Shipbuilder Giles Loring lived at the 1840-built number 35.

The original owner of number 44, which was built in 1860, was a ship captain.

Daniel M. Stubbs built the circa-1859 number 50. It was purchased in 1864 by photographer Charles Gustavus Gooding.

Several notable members of Yarmouth's seafaring past have lived in the brick number 51, which was built in 1831: mariner Enos Chandler, master shipwright Lyman Fessenden Walker and Giles Loring.

William Gooding Jr. built number 68 around 1846. It remained in the family for 103 years.

The cape at number 71 was built in 1750.

Number 85's original owner, in 1848, was yeoman and shipbuilder Henry Hutchins.

Shipbuilder William Gooding lived across the street at the 1843-constructed number 86.

Number 97, built in 1846, is a well-preserved Greek Revival. Its door surround, entablatures at the windows, pilasters and cornice make it eligible for listing.

Built in 1730, 112 Pleasant Street is believed to be one of the oldest homes in Yarmouth.

The cape at number 125 is a well-preserved, high-style Greek Revival with details including an entry surround with a tablet and sidelights.
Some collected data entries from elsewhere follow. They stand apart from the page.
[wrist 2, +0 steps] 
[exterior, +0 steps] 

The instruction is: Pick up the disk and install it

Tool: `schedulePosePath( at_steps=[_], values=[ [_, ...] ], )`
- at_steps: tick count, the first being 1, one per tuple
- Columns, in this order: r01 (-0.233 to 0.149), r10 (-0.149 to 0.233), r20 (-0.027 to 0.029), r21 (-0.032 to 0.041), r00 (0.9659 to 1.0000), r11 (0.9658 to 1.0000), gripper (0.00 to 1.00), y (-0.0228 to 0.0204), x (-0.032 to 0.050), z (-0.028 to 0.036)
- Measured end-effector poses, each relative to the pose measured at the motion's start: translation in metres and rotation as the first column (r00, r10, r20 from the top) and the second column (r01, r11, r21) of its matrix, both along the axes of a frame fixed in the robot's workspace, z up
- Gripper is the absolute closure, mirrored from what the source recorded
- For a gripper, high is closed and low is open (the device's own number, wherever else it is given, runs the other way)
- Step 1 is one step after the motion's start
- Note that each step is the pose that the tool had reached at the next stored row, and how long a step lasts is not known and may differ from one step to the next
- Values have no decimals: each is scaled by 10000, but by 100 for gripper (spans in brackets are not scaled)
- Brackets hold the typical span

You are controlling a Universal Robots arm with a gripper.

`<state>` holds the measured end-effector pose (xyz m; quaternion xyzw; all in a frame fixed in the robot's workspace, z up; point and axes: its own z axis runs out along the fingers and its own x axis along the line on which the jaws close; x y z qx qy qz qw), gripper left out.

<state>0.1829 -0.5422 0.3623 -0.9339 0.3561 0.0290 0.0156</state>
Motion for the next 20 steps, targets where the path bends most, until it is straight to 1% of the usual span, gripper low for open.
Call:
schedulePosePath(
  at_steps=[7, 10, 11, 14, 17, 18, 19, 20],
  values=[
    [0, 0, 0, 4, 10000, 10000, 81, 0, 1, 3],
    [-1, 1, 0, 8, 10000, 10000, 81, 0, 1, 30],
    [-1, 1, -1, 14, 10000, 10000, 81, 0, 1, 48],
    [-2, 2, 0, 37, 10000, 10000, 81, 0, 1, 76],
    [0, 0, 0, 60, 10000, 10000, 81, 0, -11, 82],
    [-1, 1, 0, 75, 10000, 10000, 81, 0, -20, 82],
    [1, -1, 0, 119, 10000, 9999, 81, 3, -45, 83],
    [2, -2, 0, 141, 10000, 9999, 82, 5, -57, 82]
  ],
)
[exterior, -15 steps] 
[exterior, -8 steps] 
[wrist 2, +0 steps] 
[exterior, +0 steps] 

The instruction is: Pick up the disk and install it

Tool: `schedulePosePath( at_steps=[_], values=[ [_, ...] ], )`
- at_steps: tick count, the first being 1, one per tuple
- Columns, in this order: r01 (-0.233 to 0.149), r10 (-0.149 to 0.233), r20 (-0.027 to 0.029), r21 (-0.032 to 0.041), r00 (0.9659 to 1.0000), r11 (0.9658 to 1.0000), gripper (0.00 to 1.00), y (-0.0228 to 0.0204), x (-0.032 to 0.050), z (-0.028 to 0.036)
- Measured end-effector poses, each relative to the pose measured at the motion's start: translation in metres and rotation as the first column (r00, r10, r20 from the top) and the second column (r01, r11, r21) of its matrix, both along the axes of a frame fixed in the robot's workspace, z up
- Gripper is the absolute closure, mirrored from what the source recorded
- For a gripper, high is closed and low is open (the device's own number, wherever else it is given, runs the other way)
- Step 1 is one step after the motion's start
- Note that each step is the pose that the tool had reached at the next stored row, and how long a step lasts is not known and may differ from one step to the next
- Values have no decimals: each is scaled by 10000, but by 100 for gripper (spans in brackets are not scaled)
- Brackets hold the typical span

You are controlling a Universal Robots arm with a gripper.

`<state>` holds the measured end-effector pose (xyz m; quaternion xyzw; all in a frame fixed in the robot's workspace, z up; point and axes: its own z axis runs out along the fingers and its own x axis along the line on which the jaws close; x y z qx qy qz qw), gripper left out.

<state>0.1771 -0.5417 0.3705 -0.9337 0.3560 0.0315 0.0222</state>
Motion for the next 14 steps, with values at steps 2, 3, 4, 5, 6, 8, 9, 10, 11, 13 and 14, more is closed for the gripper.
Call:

It also has an attached barn.

Penelope Seabury lived in the cape at number 135, which dates from 1830.

The home at 166, at the inside of the curve down to Lafayette Street, is believed to have been built around 1844. Meanwhile, number 242, the final home on the right before Lafayette Street, was built in 1836.

Today's 1 Main Street, at the First Falls, was originally located on Pleasant Street.

===Gooding's End===
At the apex of the Pleasant Street corner is Gooding's End, named for the family involved in shipbuilding down at the harbor.

Henry Gooding lived at number 7, built in 1874.

Number 25, built in 1840, was originally part of the Royal River Cabins on Route 88. It is believed this cabin was the one Eleanor Roosevelt stayed in when in Yarmouth in the 1940s.